Cronaca

Reggio. Manifestazione per il diritto alla casa

osservatorio

Ancora una volta in piazza per il diritto all’abitare. Le associazioni e i movimenti, riuniti nell’Osservatorio sul disagio abitativo, famiglie e singoli cittadini manifestano per il diritto fondamentale alla casa e per una politica strutturale degli alloggi popolari.

Garantire alle persone a basso reddito il diritto alla casa dovrebbe essere una priorità assoluta e inderogabile dell’amministrazione comunale, perchè anche da questo dipende la vita di queste persone. A tal fine, il settore comunale di edilizia residenziale pubblica, nel quale lavorano 12 funzionari ed un dirigente, dovrebbe mettere al centro dell’attività proprio la gestione trasparente degli alloggi popolari per garantirne l’assegnazione alle persone in disagio abitativo.

Purtroppo ciò non è finora avvenuto. Pertanto la rete di associazioni, ancora una volta, sarà davanti a Palazzo San Giorgio, per rivendicare le azioni necessarie a reperire gli alloggi erp necessari per l’assegnazione attraverso il turn-over previsto dalla normativa regionale, l’acquisto di nuovi alloggi e l’utilizzo degli alloggi confiscati alla ‘ndrangheta. Quasi due anni fa, il Consiglio comunale, con la delibera del 10 febbraio 2017 decideva che venisse attuato il turn-over previsto dalla legge (l.r. 32/1996) per reperire gli alloggi da assegnare. Ma fino ad oggi sembra che ancora nessun alloggio sia stato recuperato con questa azione. Il 29 novembre scorso il dirigente del settore erp, D. Piccione, ha dichiarato che entro fine dicembre 2018 il settore avrebbe ultimato le verifiche del turn-over per circa 80 posizioni.

A questo punto è urgente sapere se questa azione sia stata ultimata, quanti siano gli alloggi da assegnare e i tempi necessari. Inoltre, sarebbe necessario capire se siano state avviate le verifiche in modo strutturale sulla permanenza di tutti i requisiti e per tutti gli alloggi erp, sia comunali che Aterp.

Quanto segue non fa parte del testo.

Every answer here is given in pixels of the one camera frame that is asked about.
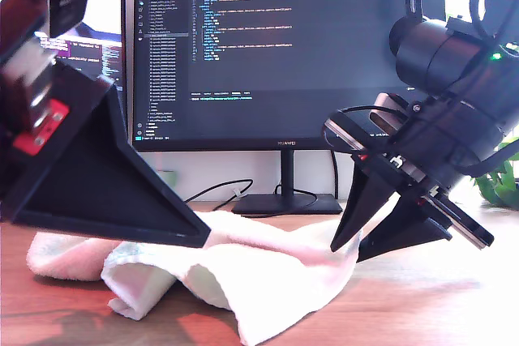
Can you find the green leafy houseplant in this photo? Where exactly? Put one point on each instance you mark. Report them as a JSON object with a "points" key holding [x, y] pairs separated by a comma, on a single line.
{"points": [[498, 188]]}

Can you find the black monitor with purple window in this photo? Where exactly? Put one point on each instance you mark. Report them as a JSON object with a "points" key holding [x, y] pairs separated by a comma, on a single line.
{"points": [[105, 58]]}

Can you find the pink white checked tea towel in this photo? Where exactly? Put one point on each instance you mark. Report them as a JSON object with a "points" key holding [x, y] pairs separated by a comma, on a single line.
{"points": [[263, 281]]}

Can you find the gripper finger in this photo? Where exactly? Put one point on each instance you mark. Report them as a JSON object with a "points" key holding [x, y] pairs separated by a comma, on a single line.
{"points": [[101, 184]]}

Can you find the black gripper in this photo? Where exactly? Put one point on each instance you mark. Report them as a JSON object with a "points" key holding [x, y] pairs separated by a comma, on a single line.
{"points": [[438, 155]]}

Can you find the black Huawei computer monitor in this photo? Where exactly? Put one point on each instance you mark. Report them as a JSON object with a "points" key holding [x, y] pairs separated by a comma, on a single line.
{"points": [[263, 78]]}

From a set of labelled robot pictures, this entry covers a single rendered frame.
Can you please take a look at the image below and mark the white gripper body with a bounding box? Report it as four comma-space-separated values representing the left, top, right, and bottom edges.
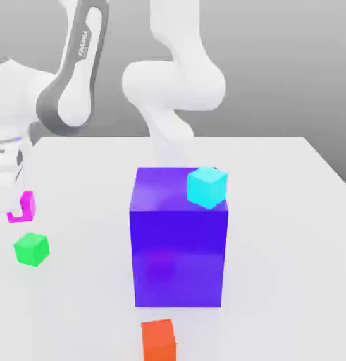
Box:
0, 145, 26, 181

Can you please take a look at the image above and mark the small magenta cube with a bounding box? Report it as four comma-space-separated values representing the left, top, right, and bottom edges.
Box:
6, 190, 37, 224

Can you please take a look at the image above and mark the small green cube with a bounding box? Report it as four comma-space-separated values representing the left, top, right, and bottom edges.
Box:
13, 231, 51, 268

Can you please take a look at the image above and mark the small cyan cube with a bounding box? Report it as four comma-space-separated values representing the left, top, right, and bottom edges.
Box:
186, 166, 228, 210

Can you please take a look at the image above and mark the small orange cube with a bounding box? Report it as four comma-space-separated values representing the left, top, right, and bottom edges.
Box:
140, 318, 178, 361

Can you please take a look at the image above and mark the large purple box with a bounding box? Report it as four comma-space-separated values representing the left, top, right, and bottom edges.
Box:
129, 166, 229, 309

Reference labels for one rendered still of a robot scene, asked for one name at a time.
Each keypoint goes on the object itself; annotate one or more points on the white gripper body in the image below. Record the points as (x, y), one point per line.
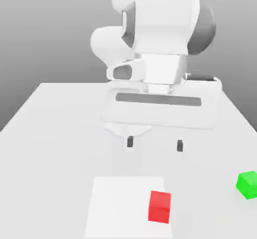
(160, 114)

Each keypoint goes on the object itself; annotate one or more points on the small red cube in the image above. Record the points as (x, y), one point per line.
(159, 207)

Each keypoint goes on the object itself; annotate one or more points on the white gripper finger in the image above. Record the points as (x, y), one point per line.
(128, 131)
(180, 145)

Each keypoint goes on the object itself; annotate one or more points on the small green cube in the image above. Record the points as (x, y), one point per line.
(248, 184)

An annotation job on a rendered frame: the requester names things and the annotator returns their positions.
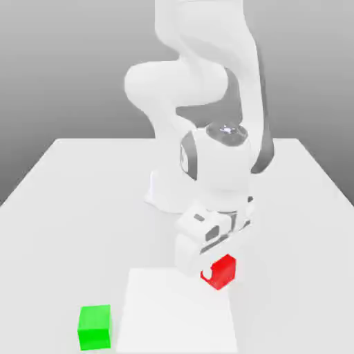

Ricordiamo che, secondo quanto previsto dalla normativa regionale (lr 32/1996), solo le verifiche strutturali su tutto il patrimonio erp possono garantire la destinazione degli alloggi alle famiglie in condizione di reale bisogno. Per favorire l’applicazione del turn-over strutturale, il Consiglio Comunale, il 10 febbraio 2017, aveva deciso la costituzione di una task force con le forze dell’ordine dello Stato e la pubblicazione dei dati degli alloggi erp sul sito web del Comune.

Le due azioni non sono state realizzate.

Inoltre, senza alcuna considerazione del bisogno abitativo delle famiglie vincitrici del bando 2005 e di quelle in emergenza abitativa, il Consiglio Comunale, con delibera nr 70 del 31 ottobre 2016, decideva di stornare il finanziamento di 11 milioni del Decreto Reggio destinato a nuovi alloggi. Considerate le condizioni di disagio abitativo di centinaia di famiglie, il finanziamento andrebbe ripristinato per l’acquisto di nuovi alloggi popolari, garantendo l’assegnazione a circa 150 famiglie. Secondo quanto previsto dalla normativa, il Comune dovrebbe quindi provvedere ad assegnare gli alloggi alle famiglie vincitrici del bando 2005, a quelle che si trovano in emergenza abitativa e a quelle che hanno urgente bisogno del cambio alloggio. Tra i casi di emergenza abitativa che necessitano dell’assegnazione di un alloggio ricordiamo quello della famiglia Pellegrino che oggi, martedì 8 gennaio sarà sfrattata per morosità incolpevole. Per le sedici famiglie del ghetto dell’ex Polveriera, rimaste nella baraccopoli tra i rifiuti pericolosi in seguito alla demolizione delle baracche sgomberate, si attende l’equa dislocazione abitativa, in tempi definiti e celeri.

L’Osservatorio sul disagio abitativo ricorda che la protesta da parte di associazioni, movimenti e cittadini non si concluderà con questo presidio ma continuerà finchè l’Amministrazione comunale non attuerà le dovute azioni richieste a garanzia del diritto alla casa.